[Start of Attachment]

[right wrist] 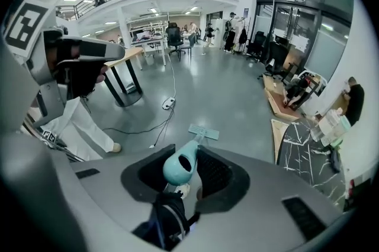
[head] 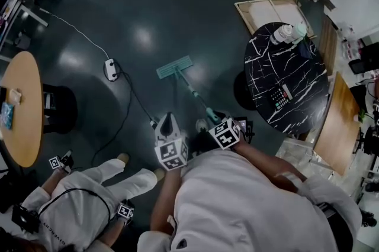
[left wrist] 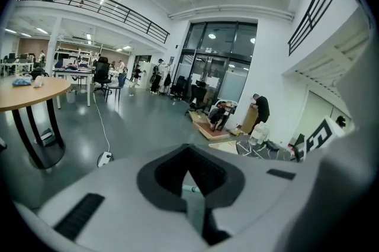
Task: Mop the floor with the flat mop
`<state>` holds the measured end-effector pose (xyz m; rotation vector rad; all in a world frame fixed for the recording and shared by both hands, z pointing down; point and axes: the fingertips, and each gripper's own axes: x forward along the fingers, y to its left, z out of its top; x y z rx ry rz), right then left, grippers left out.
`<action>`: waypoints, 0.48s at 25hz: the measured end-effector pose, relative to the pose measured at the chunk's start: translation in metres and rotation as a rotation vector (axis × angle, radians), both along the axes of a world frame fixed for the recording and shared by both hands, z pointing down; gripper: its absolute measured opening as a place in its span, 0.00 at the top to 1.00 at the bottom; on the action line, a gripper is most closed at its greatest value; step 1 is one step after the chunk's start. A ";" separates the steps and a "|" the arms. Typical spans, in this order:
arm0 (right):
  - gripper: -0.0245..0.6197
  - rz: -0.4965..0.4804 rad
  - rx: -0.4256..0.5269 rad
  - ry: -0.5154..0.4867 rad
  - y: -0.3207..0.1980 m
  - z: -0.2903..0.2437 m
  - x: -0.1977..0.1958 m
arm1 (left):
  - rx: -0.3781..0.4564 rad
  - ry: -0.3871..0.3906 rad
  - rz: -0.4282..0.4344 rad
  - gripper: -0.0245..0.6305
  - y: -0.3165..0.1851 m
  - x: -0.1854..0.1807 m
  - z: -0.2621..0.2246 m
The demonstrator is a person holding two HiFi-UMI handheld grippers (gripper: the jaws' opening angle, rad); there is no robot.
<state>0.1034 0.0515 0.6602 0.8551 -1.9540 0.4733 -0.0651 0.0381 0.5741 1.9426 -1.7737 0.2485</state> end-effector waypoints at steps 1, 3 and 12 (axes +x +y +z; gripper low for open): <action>0.78 0.001 0.007 0.005 -0.006 0.004 -0.002 | -0.002 0.001 -0.001 0.96 -0.005 -0.001 0.001; 0.78 0.006 0.021 0.002 -0.023 0.010 -0.008 | -0.003 -0.001 -0.010 0.96 -0.017 -0.003 0.004; 0.78 0.026 0.103 -0.055 -0.145 0.025 -0.055 | 0.019 -0.006 -0.088 0.96 -0.081 -0.034 0.016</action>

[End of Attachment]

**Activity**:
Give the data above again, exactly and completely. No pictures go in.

**Result below**:
[right wrist] 
[head] 
[left wrist] 
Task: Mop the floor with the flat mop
`<state>` holds the measured end-effector pose (xyz m; rotation vector rad; all in a world frame fixed for the recording and shared by both hands, z pointing down; point and axes: the fingertips, and each gripper's own axes: x forward along the fingers, y to its left, z out of its top; x y z rx ry rz), right then left, grippers left out.
`<action>`: waypoints, 0.48s at 25hz: the measured end-effector pose, relative to the pose measured at the chunk's start: translation in metres and rotation as a rotation vector (axis × angle, radians), both along the axes of a world frame fixed for the recording and shared by both hands, z pointing down; gripper: its absolute measured opening as a place in its span, 0.00 at the top to 1.00 at the bottom; on the action line, a gripper is most closed at its greatest value; step 1 is one step after the chunk's start. A ";" separates the steps and a "|" the arms. Typical spans, in this order:
arm0 (right):
  - gripper: -0.0245..0.6197
  - rz: -0.4965..0.4804 rad
  - rx: -0.4256..0.5269 rad
  - ry: -0.5154..0.4867 rad
  - y: -0.3207..0.1980 m
  - z: -0.2903..0.2437 m
  - x: -0.1977..0.1958 m
arm1 (left):
  - rx: -0.3781..0.4564 rad
  - ry: -0.3871..0.3906 rad
  - rz: -0.4282..0.4344 rad
  - gripper: -0.0245..0.6305
  - y: -0.3165..0.1851 m
  - x: -0.1854..0.1807 m
  - z: -0.2621..0.2246 m
The demonstrator is a person holding two HiFi-UMI handheld grippers (gripper: the jaws' opening angle, rad); there is no robot.
<state>0.1034 0.0515 0.6602 0.8551 -1.9540 0.4733 -0.0651 0.0381 0.5741 1.9426 -1.7737 0.2485</state> end-effector waypoints at steps 1, 3 and 12 (axes +x +y +z; gripper low for open): <action>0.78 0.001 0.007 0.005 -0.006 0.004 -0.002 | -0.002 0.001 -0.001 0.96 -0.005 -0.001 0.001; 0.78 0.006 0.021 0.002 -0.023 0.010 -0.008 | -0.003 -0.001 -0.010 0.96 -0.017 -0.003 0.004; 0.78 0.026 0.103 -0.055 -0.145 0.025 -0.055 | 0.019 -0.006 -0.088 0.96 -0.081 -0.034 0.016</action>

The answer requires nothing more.